» TASK INSTRUCTIONS
Type out the entries below again, character for character.

(DATA TO EXAMINE)

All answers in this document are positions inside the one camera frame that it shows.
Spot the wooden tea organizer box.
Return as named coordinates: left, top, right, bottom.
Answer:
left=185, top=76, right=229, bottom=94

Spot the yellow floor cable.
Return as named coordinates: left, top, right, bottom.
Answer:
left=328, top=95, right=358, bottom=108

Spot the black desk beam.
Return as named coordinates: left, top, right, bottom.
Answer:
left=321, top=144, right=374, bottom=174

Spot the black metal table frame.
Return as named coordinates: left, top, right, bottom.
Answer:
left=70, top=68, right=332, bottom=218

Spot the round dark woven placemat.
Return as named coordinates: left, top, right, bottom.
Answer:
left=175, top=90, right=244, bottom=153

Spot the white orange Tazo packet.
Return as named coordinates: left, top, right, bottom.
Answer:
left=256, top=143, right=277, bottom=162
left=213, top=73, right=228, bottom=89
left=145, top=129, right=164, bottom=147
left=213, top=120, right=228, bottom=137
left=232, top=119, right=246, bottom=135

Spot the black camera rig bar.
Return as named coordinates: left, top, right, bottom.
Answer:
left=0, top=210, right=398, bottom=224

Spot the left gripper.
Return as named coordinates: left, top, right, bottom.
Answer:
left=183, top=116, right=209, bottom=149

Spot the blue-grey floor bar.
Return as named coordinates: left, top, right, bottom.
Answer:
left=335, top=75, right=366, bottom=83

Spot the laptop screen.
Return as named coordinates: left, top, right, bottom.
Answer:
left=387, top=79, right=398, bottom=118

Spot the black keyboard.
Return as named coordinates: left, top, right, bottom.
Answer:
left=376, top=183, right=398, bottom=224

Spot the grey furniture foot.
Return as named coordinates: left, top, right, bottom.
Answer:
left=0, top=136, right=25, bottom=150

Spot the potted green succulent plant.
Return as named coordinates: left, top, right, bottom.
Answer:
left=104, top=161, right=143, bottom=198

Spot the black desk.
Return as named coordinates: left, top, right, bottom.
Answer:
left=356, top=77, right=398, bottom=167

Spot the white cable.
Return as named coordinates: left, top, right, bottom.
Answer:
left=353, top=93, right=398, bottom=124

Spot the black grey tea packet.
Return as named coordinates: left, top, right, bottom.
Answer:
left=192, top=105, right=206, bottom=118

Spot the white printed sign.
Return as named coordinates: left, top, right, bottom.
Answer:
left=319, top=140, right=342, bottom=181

(End DATA TO EXAMINE)

» OUTPUT FOR THIS EXERCISE
All answers in this document are positions inside the one camera frame that it shows.
Spot the wooden tea organizer box.
Return as named coordinates: left, top, right, bottom.
Answer:
left=185, top=76, right=229, bottom=94

Spot the yellow floor cable.
Return as named coordinates: left, top, right, bottom.
Answer:
left=328, top=95, right=358, bottom=108

Spot the black desk beam.
Return as named coordinates: left, top, right, bottom.
Answer:
left=321, top=144, right=374, bottom=174

Spot the black metal table frame.
Return as named coordinates: left, top, right, bottom.
Answer:
left=70, top=68, right=332, bottom=218

Spot the round dark woven placemat.
Return as named coordinates: left, top, right, bottom.
Answer:
left=175, top=90, right=244, bottom=153

Spot the white orange Tazo packet.
Return as named coordinates: left, top, right, bottom.
Answer:
left=256, top=143, right=277, bottom=162
left=213, top=73, right=228, bottom=89
left=145, top=129, right=164, bottom=147
left=213, top=120, right=228, bottom=137
left=232, top=119, right=246, bottom=135

Spot the black camera rig bar.
Return as named coordinates: left, top, right, bottom.
Answer:
left=0, top=210, right=398, bottom=224

Spot the left gripper.
Return as named coordinates: left, top, right, bottom.
Answer:
left=183, top=116, right=209, bottom=149

Spot the blue-grey floor bar.
Return as named coordinates: left, top, right, bottom.
Answer:
left=335, top=75, right=366, bottom=83

Spot the laptop screen.
Return as named coordinates: left, top, right, bottom.
Answer:
left=387, top=79, right=398, bottom=118

Spot the black keyboard.
Return as named coordinates: left, top, right, bottom.
Answer:
left=376, top=183, right=398, bottom=224

Spot the grey furniture foot.
Return as named coordinates: left, top, right, bottom.
Answer:
left=0, top=136, right=25, bottom=150

Spot the potted green succulent plant.
Return as named coordinates: left, top, right, bottom.
Answer:
left=104, top=161, right=143, bottom=198

Spot the black desk.
Return as named coordinates: left, top, right, bottom.
Answer:
left=356, top=77, right=398, bottom=167

Spot the white cable.
Return as named coordinates: left, top, right, bottom.
Answer:
left=353, top=93, right=398, bottom=124

Spot the black grey tea packet.
Return as named coordinates: left, top, right, bottom.
Answer:
left=192, top=105, right=206, bottom=118

Spot the white printed sign.
Return as named coordinates: left, top, right, bottom.
Answer:
left=319, top=140, right=342, bottom=181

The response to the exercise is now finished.